╭──

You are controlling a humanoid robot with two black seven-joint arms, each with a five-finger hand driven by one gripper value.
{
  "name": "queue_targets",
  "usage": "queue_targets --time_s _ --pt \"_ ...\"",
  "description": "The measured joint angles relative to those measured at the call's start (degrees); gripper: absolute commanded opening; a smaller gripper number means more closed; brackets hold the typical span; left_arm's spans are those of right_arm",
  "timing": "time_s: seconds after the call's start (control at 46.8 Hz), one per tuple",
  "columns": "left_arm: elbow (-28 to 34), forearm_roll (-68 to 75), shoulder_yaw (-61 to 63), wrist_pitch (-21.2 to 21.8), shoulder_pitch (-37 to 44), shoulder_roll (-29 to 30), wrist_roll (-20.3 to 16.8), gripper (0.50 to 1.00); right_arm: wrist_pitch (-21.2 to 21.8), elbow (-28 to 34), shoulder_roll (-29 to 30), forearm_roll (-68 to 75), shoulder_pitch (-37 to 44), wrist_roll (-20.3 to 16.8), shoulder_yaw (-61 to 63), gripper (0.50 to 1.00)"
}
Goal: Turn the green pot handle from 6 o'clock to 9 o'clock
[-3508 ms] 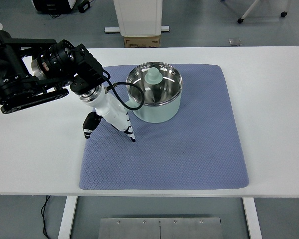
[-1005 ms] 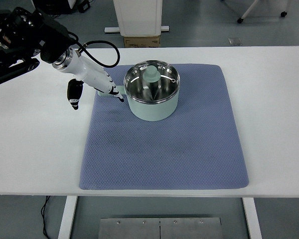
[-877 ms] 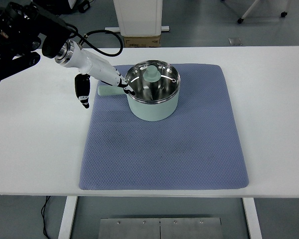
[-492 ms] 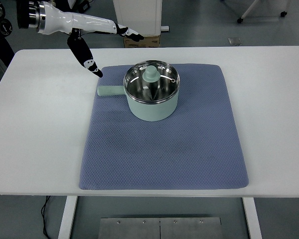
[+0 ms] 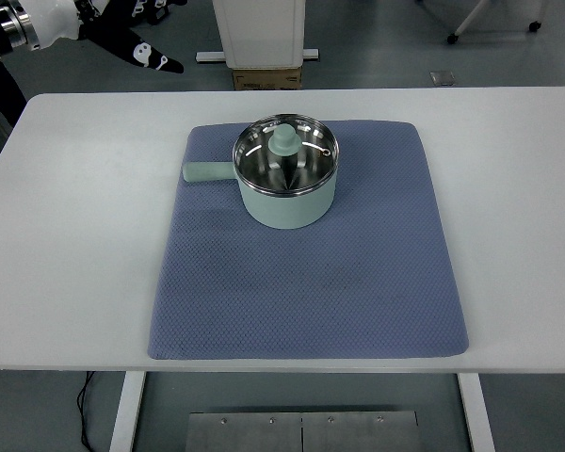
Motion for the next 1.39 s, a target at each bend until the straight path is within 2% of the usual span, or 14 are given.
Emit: queue_targets --time_s 0.086,0.299,0.578,0.77,1.005,1.198,1.39 --pt "0.09 -8.86 -0.11 4.47 2.62 -0.05 0.0 1.0 0.0 0.0 0.0 0.0 0.02 0.01 0.01 1.0" --pt "0.08 -26.17 -0.19 10.87 9.4 -0.91 0.0 1.0 0.0 0.0 0.0 0.0 0.0 0.01 -0.06 1.0" --pt "0.93 -36.54 -6.6 14.96 18.14 -2.93 -0.01 1.0 0.0 0.0 0.0 0.0 0.0 0.01 0.03 1.0" --pt "5.32 -37.98 -17.95 17.86 25.0 -8.41 0.0 1.0 0.0 0.0 0.0 0.0 0.0 0.01 0.0 1.0" --pt "9.46 -38.03 -29.06 18.77 31.23 -15.61 0.0 1.0 0.0 0.0 0.0 0.0 0.0 0.0 0.0 1.0" --pt "15.35 -38.02 -30.47 18.33 32.35 -21.34 0.0 1.0 0.0 0.17 0.0 0.0 0.01 0.01 -0.12 1.0" --pt "16.19 -37.66 -30.47 17.87 32.46 -23.97 0.0 1.0 0.0 0.15 0.0 0.0 0.0 0.0 -0.01 1.0"
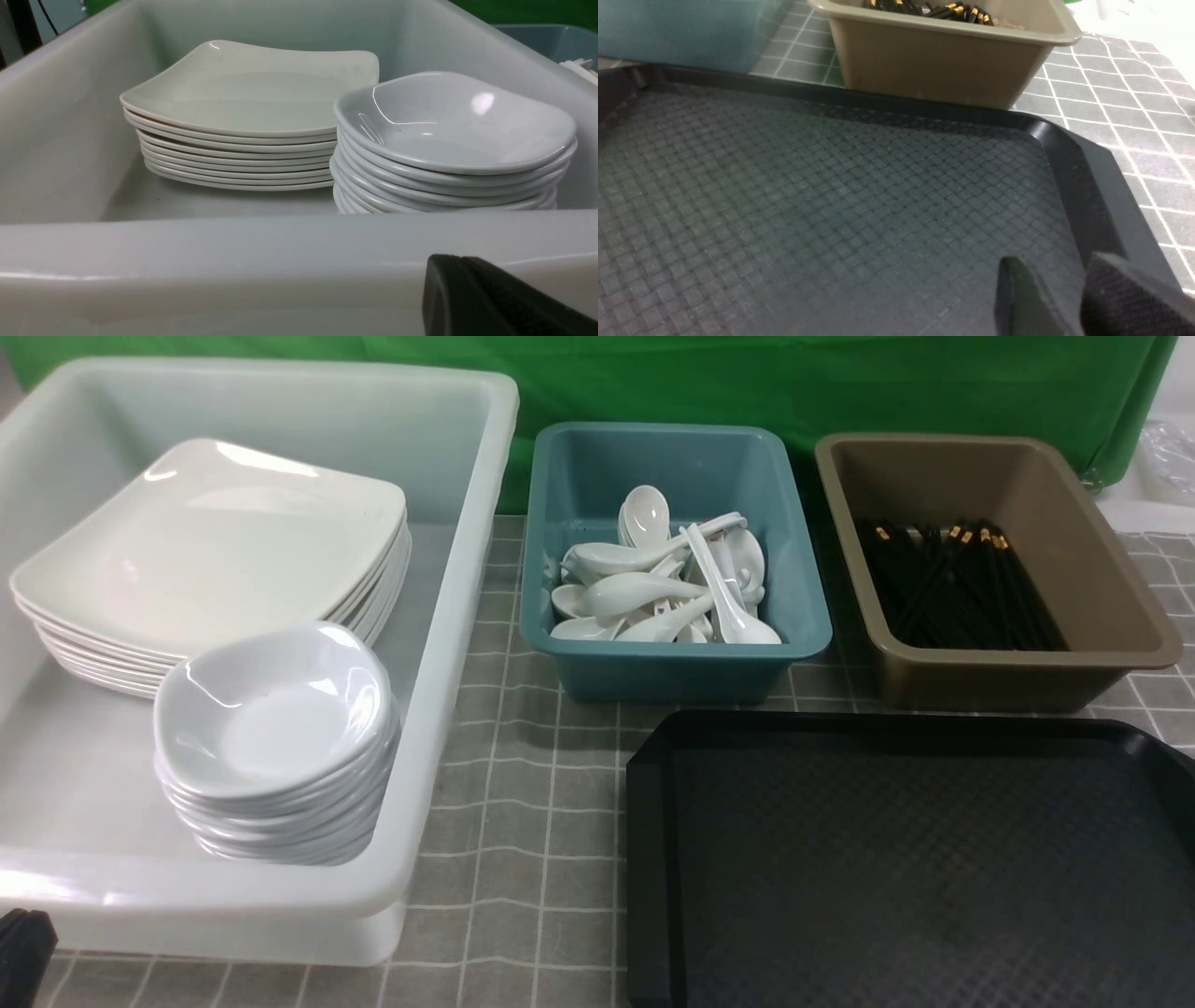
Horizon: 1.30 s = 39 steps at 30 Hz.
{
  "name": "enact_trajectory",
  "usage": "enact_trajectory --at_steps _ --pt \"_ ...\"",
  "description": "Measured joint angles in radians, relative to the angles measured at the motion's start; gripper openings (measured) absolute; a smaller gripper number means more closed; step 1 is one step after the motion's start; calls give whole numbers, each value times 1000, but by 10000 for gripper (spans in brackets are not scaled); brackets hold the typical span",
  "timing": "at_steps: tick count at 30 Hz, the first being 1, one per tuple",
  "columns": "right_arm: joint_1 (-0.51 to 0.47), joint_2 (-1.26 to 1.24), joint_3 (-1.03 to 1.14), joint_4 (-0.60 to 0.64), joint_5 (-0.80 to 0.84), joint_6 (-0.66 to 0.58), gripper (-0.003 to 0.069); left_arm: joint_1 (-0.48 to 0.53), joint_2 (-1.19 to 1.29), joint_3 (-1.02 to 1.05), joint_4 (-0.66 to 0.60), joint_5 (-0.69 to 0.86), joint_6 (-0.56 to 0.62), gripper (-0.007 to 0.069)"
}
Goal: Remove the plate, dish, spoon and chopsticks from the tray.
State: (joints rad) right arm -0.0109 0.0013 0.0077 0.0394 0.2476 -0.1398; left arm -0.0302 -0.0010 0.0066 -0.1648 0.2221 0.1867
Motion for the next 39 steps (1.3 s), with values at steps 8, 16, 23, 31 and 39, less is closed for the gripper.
enact_trajectory --at_steps 8,16,23,31,39 --pt "0 0 0 0 0 0 237 0 0 0 0 0 0 6" --pt "0 0 0 0 0 0 237 0 0 0 0 0 11 6" --pt "0 0 0 0 0 0 237 0 0 0 0 0 20 6" --pt "0 0 0 0 0 0 237 0 0 0 0 0 20 6" --pt "0 0 0 0 0 0 237 0 0 0 0 0 22 6"
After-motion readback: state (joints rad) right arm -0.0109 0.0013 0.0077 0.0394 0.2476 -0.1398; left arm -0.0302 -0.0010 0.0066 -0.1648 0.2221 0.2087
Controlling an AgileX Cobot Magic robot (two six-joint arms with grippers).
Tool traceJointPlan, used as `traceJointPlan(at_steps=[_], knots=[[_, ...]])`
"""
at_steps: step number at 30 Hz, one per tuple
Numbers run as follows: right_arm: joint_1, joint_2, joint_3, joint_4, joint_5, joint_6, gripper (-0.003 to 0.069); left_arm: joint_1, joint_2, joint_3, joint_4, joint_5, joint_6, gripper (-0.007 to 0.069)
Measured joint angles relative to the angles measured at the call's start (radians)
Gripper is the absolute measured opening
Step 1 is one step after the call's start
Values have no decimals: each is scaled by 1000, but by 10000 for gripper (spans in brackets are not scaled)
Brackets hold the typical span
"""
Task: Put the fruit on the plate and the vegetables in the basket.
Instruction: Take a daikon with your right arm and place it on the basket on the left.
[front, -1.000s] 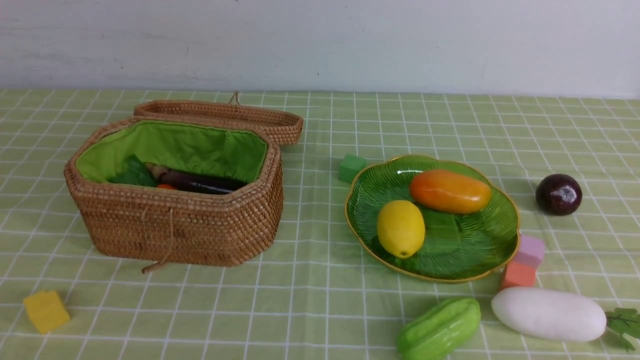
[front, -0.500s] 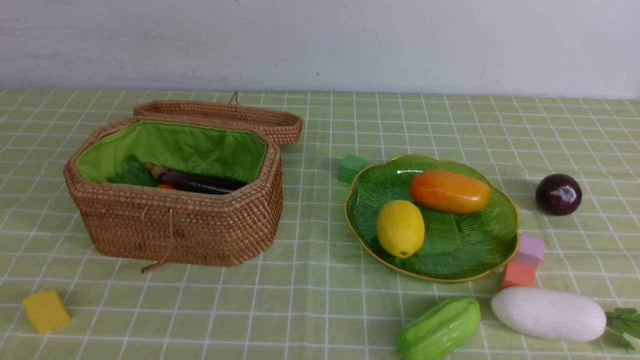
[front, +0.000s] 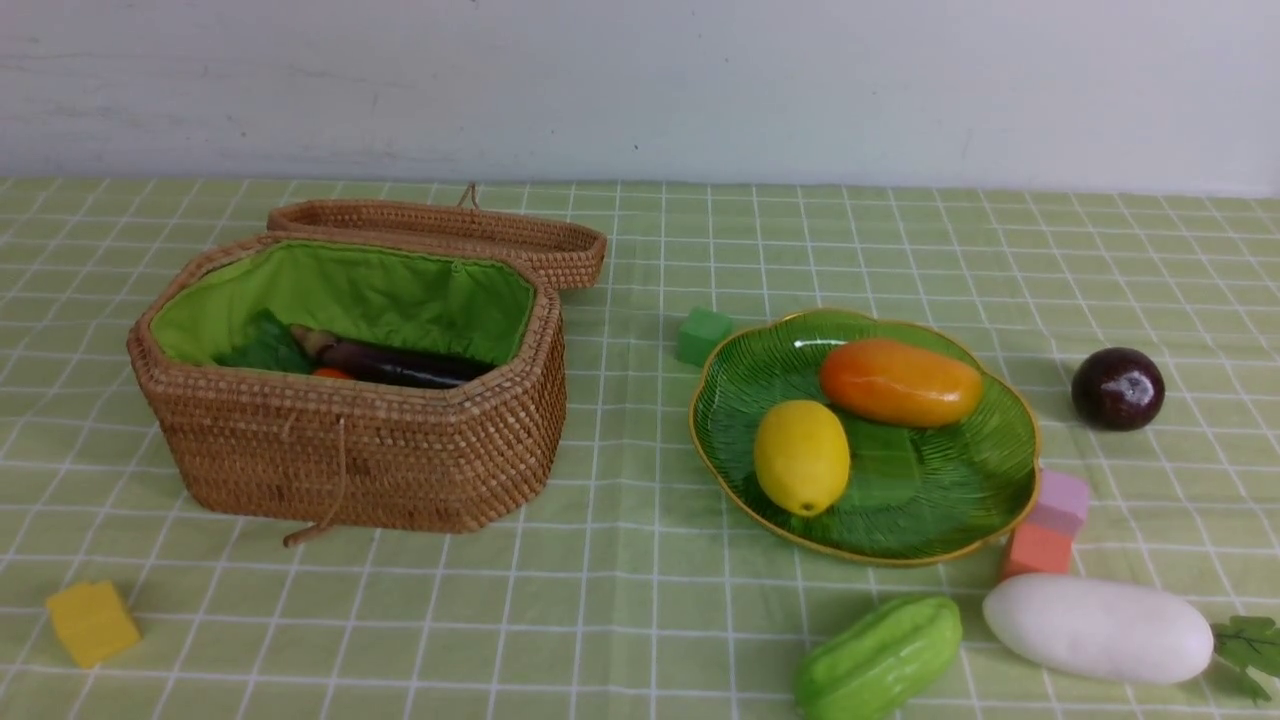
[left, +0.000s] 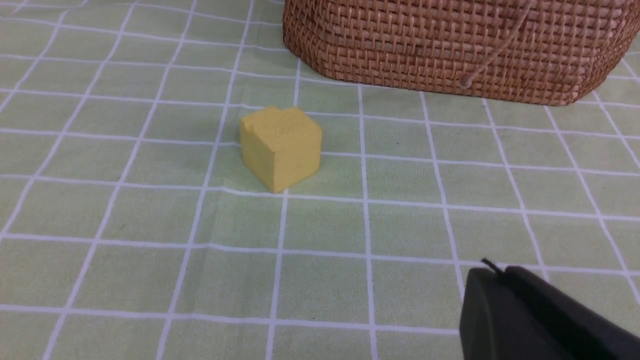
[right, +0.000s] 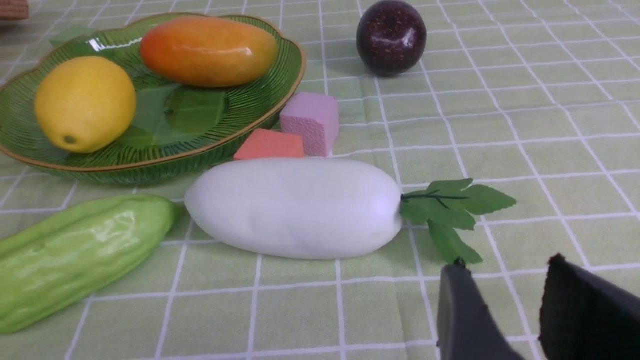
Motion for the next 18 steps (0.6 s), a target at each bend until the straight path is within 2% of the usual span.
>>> traceJointPlan(at_steps=[4,9,10,11,16,18], knots=[[2,0,8,-11,-80,0,242,0,0,0,0,0,0,11],[2,0,8,-10,-341,28,242,0,0,0,0,0,0,18],[2,0,8,-11,-353,31,242,0,0,0,0,0,0,18],[2,0,8,-11,-442,55,242,0,0,0,0,0,0,19],[2,0,8,-3,-680,126,242,0,0,0,0,0,0,25],[2,0,8,17,-805,190,242,0,0,0,0,0,0,28]])
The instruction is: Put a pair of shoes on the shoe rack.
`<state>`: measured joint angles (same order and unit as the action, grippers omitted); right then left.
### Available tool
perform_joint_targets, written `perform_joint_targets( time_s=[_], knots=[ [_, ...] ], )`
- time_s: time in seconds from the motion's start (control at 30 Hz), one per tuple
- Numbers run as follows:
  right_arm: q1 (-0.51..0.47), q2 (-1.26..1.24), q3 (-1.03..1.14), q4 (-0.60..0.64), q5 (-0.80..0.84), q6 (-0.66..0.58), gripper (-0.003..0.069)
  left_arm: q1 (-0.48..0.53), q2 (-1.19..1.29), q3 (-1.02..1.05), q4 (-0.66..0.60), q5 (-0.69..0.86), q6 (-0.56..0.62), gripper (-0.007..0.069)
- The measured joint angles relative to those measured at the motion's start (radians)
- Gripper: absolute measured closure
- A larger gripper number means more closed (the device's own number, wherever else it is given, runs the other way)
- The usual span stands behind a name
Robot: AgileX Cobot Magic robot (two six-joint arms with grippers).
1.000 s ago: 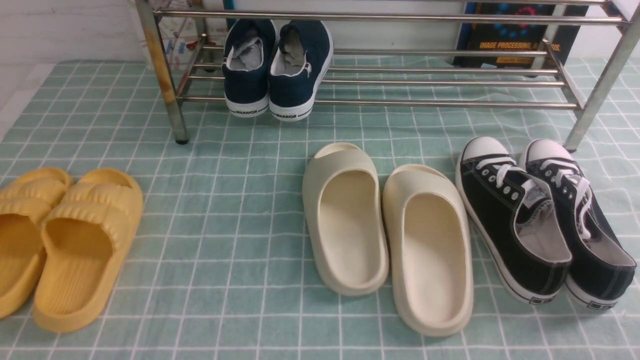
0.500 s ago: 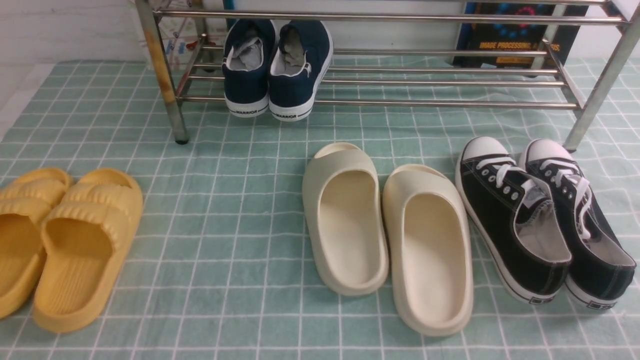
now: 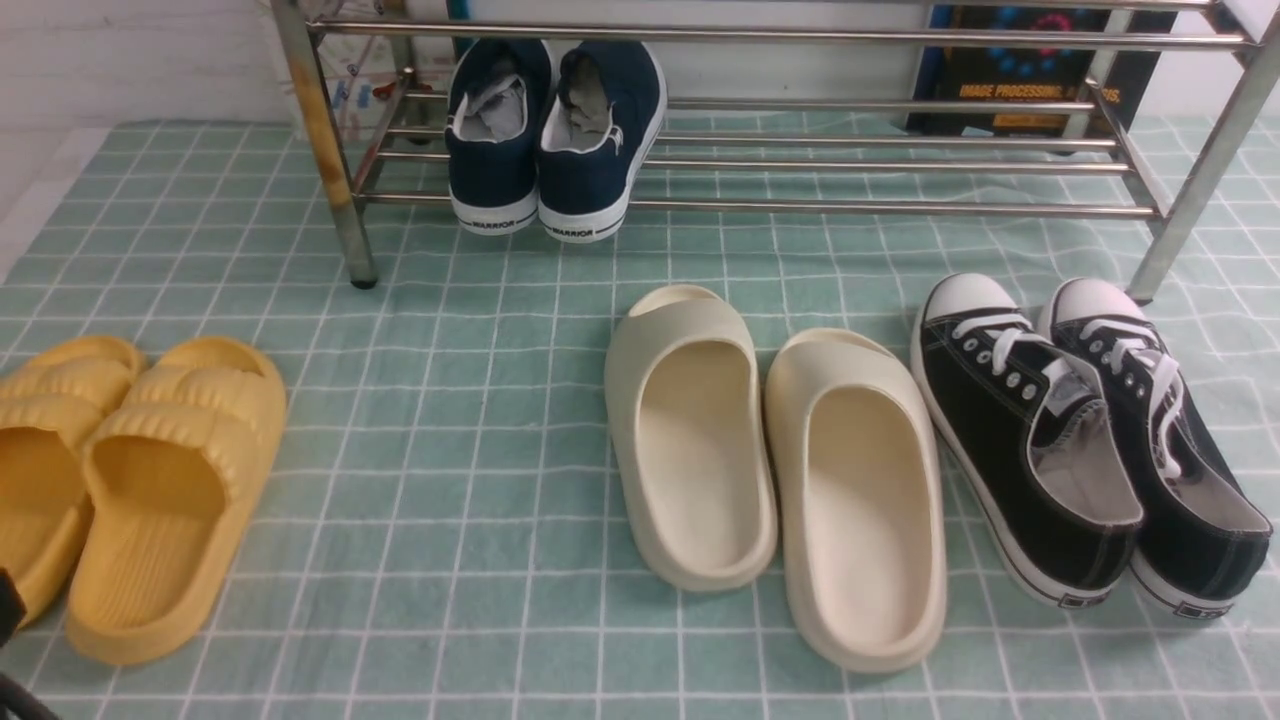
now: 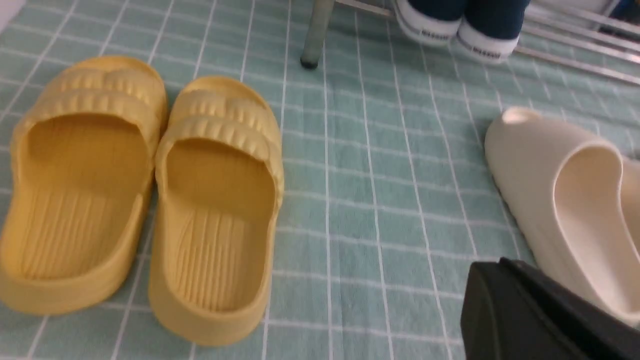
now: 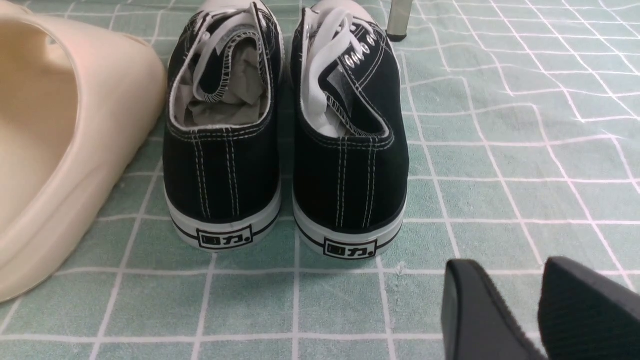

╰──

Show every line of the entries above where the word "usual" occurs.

Motion for the next 1.39 s, a target at each bend until the straight path is within 2% of the usual span, or 14 are given.
Motion for the next 18 steps (0.6 s), a target at each bend until the straight path is within 2% of the usual span.
- The usual span stands behind a name

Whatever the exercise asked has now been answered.